• **What is being asked**
From the listing below, set down exactly each line beginning with the one containing "cap --coords pixels" and ending with the last.

· · · ·

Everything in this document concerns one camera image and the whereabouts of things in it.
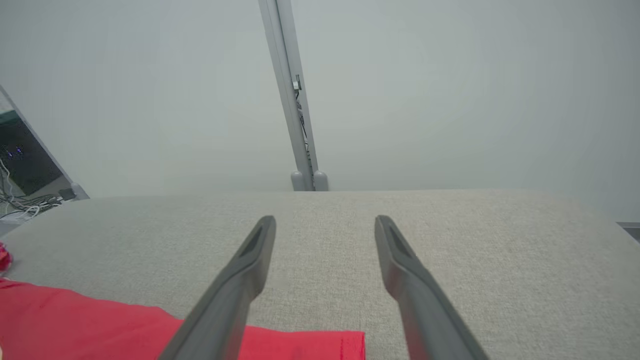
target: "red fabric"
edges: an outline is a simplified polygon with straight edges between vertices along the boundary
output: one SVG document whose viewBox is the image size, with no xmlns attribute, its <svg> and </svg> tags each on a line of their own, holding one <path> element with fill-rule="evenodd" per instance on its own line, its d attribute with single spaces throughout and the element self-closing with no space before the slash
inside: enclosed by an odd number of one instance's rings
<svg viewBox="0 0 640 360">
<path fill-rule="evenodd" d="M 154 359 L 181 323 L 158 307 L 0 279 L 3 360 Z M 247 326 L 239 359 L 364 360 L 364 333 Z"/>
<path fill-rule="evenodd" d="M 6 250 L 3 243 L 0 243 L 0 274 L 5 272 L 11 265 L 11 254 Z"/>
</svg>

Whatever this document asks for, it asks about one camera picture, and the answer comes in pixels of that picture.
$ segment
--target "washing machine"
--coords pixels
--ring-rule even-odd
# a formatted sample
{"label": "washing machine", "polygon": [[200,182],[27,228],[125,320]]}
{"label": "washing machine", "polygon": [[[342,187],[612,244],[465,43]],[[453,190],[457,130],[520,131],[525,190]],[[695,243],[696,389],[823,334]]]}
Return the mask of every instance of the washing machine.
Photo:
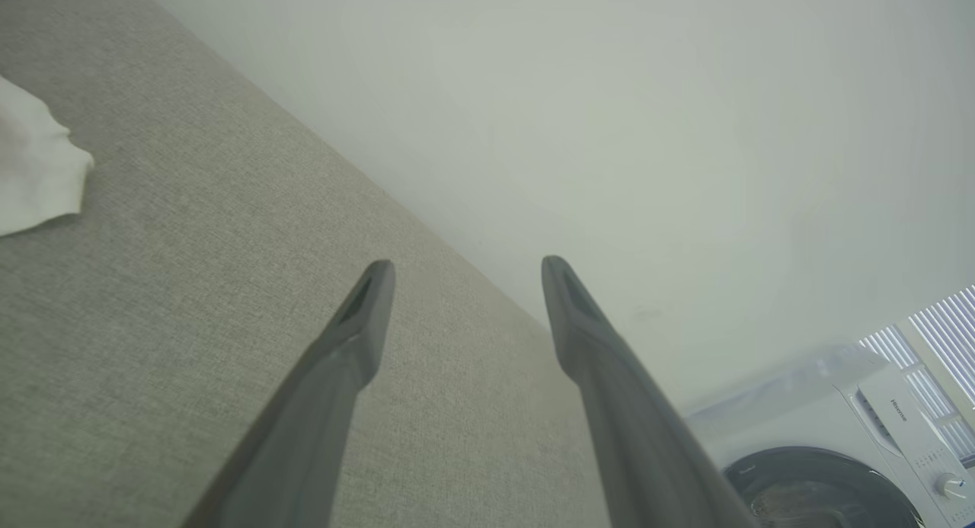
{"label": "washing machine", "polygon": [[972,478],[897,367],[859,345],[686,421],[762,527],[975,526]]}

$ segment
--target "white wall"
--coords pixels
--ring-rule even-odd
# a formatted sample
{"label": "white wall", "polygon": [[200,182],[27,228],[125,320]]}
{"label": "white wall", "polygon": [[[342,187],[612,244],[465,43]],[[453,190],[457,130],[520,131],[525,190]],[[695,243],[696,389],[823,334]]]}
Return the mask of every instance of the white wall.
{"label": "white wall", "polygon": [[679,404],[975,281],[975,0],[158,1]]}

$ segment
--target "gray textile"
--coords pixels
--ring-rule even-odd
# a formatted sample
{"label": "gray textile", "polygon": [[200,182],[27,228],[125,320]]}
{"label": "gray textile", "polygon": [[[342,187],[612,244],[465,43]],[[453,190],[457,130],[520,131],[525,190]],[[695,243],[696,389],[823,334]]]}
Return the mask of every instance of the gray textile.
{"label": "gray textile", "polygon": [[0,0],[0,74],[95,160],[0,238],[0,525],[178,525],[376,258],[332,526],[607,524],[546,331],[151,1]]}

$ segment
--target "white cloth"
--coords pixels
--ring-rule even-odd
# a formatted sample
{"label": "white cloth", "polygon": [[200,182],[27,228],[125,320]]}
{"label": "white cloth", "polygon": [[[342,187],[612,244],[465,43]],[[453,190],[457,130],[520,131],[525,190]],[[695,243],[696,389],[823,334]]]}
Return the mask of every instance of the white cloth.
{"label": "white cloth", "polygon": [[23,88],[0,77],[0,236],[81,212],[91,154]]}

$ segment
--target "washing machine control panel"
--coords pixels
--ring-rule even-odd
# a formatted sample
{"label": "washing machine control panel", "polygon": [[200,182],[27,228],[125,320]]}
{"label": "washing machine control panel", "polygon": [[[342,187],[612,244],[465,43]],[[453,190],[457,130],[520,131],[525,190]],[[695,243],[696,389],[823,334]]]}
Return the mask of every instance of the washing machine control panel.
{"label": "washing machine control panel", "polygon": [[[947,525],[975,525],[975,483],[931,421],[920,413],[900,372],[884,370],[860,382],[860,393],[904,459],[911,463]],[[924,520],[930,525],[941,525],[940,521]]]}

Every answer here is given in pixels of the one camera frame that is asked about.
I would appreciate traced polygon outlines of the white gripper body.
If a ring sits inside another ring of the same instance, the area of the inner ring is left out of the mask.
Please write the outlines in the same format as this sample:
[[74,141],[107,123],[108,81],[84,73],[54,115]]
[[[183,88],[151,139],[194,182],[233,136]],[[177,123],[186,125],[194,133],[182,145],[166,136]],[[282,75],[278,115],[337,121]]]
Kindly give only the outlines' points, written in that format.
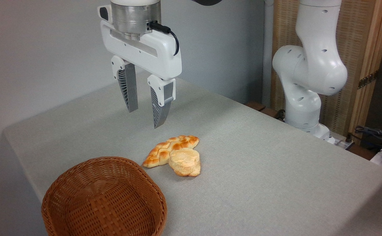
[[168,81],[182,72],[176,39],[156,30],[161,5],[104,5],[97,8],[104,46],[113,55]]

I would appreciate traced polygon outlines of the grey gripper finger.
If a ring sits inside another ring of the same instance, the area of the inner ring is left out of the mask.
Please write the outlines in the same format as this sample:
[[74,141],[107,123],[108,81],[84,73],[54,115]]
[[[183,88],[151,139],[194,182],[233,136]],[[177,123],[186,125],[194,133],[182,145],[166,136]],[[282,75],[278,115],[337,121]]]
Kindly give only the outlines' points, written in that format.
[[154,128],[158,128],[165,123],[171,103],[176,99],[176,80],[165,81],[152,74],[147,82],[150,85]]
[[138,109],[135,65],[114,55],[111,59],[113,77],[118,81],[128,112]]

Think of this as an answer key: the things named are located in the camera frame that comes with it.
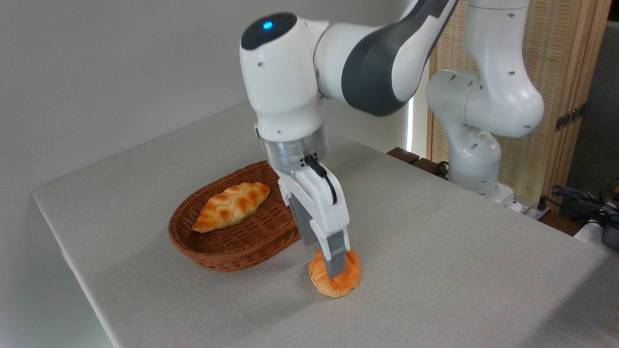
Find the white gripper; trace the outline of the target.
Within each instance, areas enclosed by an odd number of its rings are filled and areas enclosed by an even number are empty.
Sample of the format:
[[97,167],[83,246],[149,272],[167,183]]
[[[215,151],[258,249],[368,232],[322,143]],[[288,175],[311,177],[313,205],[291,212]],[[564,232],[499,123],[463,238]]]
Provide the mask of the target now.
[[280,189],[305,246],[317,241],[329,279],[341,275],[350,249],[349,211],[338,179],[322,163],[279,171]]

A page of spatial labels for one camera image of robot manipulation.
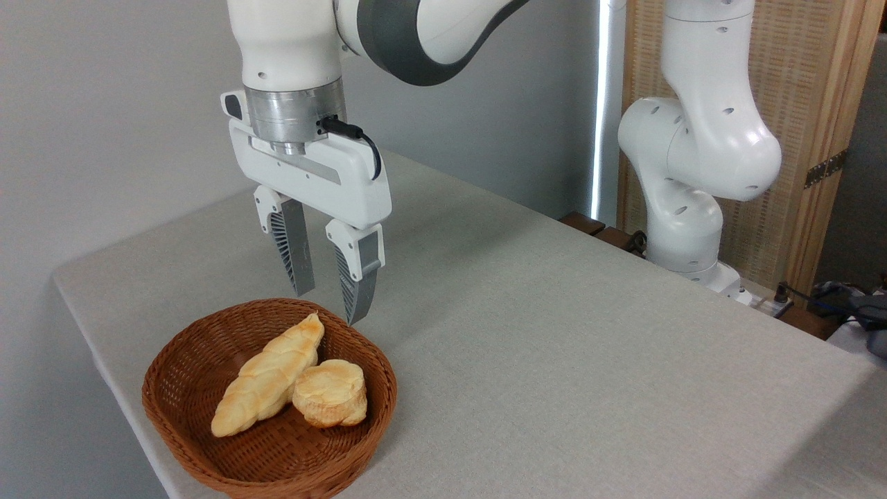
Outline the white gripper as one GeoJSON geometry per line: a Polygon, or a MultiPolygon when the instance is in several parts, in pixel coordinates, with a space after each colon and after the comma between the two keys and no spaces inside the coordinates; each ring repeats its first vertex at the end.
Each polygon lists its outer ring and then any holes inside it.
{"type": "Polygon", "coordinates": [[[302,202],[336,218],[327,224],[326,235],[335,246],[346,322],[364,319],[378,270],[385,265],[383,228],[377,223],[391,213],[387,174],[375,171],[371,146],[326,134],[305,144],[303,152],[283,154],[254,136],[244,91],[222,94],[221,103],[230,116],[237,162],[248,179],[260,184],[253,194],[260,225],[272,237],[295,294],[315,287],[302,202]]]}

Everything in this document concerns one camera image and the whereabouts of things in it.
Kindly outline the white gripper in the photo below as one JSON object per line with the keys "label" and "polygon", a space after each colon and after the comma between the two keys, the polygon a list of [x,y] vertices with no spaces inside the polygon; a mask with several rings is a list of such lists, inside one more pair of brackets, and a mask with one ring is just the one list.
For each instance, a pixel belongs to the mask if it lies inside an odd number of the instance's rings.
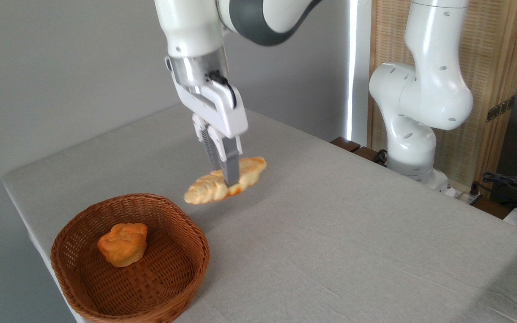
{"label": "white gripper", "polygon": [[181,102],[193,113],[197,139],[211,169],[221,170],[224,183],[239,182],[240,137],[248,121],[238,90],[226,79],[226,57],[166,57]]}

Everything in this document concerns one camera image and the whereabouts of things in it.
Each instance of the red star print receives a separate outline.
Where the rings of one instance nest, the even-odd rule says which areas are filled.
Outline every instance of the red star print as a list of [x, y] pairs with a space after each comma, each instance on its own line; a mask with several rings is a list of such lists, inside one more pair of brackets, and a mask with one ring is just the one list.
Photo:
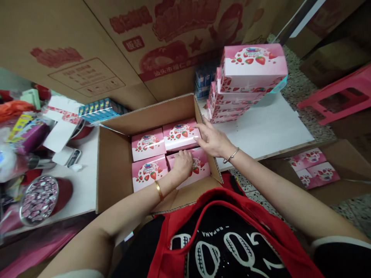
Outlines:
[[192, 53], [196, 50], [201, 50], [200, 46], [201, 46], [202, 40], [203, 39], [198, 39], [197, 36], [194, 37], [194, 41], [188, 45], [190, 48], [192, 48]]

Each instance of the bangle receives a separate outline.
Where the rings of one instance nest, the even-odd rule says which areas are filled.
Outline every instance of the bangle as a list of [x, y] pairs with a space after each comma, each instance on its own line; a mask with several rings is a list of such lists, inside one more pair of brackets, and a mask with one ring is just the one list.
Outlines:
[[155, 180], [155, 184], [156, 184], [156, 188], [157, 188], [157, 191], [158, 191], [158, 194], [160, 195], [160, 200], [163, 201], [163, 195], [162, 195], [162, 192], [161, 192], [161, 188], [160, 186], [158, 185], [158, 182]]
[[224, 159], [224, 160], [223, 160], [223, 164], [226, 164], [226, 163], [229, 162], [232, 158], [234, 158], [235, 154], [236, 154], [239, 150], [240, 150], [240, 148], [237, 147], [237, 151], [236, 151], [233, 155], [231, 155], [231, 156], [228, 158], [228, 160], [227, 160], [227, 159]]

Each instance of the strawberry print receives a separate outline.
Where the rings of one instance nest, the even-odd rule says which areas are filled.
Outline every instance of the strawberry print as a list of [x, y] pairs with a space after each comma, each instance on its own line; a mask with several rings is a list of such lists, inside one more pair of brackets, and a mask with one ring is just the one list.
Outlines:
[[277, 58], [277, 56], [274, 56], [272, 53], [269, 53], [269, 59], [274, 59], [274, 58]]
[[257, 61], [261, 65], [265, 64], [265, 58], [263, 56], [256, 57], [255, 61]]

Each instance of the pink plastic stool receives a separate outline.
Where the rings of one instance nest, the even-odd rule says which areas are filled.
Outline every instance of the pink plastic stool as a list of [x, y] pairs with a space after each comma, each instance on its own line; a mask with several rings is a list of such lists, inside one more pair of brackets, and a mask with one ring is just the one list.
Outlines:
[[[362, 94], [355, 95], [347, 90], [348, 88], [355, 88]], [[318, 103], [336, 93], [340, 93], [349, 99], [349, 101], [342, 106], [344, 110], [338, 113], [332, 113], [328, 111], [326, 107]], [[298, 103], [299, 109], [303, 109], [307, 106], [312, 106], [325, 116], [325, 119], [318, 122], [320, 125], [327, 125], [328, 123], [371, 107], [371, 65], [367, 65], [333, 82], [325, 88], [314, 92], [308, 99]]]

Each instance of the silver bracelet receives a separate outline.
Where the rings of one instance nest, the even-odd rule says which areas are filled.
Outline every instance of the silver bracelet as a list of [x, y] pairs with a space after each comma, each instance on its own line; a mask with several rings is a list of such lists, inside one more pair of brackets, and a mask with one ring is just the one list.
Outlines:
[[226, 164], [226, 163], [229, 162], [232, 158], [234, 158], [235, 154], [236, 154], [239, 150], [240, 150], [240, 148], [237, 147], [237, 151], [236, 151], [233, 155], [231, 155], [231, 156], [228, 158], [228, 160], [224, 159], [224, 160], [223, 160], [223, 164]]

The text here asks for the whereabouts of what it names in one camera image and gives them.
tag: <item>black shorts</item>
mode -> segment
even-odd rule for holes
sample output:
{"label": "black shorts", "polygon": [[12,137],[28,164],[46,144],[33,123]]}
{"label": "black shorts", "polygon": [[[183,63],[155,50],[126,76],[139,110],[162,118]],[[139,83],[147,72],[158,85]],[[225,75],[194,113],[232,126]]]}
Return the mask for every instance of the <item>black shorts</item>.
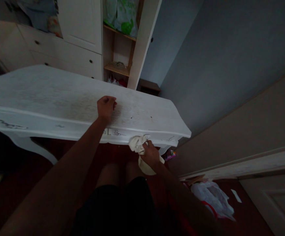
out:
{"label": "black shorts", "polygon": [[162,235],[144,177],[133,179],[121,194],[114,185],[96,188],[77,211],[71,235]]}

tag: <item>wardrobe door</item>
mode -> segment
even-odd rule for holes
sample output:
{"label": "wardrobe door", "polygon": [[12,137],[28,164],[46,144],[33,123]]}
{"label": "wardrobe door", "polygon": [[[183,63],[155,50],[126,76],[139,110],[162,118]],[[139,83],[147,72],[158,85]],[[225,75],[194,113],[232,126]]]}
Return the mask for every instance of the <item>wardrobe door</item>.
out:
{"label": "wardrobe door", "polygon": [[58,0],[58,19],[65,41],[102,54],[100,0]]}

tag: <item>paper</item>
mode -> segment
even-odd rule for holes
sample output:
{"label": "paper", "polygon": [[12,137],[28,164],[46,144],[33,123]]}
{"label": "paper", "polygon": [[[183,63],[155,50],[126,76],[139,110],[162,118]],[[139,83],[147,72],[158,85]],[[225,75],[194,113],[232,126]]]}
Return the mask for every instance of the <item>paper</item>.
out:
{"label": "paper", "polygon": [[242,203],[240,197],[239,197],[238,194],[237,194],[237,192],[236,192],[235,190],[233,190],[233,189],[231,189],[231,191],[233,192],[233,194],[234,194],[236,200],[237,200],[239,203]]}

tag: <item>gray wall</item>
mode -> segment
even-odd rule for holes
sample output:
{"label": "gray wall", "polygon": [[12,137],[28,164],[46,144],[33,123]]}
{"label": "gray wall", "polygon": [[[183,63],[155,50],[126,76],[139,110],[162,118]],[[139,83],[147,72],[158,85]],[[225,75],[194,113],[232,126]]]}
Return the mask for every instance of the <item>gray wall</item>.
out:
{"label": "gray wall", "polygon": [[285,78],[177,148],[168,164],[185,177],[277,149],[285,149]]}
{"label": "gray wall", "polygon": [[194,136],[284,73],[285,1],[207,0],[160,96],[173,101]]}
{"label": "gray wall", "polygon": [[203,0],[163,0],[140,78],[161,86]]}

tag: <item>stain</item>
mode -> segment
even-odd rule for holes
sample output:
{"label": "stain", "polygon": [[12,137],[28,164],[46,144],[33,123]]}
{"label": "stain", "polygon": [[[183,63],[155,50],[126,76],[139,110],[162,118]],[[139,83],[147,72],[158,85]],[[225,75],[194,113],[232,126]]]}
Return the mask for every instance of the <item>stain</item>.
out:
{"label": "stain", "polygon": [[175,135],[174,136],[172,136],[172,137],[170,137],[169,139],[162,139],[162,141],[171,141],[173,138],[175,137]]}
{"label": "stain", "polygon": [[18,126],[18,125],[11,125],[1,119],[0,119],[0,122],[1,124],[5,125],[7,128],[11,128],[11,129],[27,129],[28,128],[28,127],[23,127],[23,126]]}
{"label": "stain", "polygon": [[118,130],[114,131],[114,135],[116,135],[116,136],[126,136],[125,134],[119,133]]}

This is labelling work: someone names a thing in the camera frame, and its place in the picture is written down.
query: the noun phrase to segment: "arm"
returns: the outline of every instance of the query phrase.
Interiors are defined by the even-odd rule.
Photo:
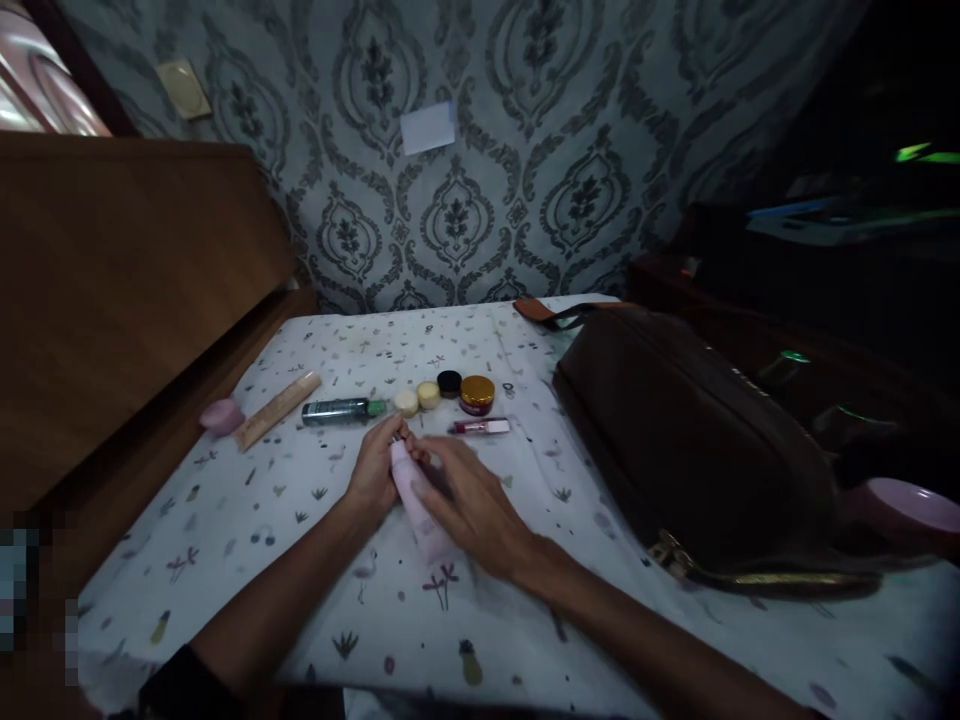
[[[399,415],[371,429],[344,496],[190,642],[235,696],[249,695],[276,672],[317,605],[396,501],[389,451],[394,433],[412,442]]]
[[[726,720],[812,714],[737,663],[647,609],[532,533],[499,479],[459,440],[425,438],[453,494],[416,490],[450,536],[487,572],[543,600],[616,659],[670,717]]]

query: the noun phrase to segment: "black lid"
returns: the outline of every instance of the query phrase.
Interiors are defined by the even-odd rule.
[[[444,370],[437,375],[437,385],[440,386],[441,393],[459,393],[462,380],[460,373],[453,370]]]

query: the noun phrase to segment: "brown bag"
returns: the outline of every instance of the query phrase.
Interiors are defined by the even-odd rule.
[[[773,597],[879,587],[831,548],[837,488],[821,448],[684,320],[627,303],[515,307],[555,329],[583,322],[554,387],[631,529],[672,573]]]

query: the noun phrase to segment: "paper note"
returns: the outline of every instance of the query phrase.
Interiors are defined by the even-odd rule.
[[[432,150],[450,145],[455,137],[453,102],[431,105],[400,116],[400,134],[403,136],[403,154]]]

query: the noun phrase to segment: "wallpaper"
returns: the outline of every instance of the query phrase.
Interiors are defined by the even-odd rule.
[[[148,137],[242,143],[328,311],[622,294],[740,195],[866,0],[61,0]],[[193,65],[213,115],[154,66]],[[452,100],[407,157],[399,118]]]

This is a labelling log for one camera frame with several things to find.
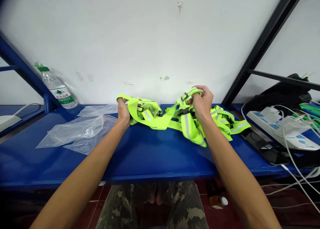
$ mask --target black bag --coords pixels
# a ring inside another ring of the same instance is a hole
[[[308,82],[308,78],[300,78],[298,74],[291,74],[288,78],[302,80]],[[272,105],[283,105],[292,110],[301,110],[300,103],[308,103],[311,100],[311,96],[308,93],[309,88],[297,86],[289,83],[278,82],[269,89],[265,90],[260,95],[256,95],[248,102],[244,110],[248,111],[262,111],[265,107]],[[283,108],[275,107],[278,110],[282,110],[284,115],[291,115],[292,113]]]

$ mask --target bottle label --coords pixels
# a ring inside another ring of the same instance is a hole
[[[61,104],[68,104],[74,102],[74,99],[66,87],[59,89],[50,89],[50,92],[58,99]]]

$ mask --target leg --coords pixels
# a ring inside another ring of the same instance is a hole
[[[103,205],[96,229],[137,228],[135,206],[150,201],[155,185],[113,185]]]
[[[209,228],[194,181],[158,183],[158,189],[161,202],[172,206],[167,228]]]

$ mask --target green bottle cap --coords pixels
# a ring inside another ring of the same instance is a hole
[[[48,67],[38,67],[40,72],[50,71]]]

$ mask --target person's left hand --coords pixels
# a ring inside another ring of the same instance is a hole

· · · ·

• **Response below**
$ mask --target green bottle cap --coords pixels
# a ring inside another ring of the same instance is a hole
[[[48,67],[38,67],[40,72],[50,71]]]

$ mask --target person's left hand --coords pixels
# a ring inside another ring of the same instance is a hole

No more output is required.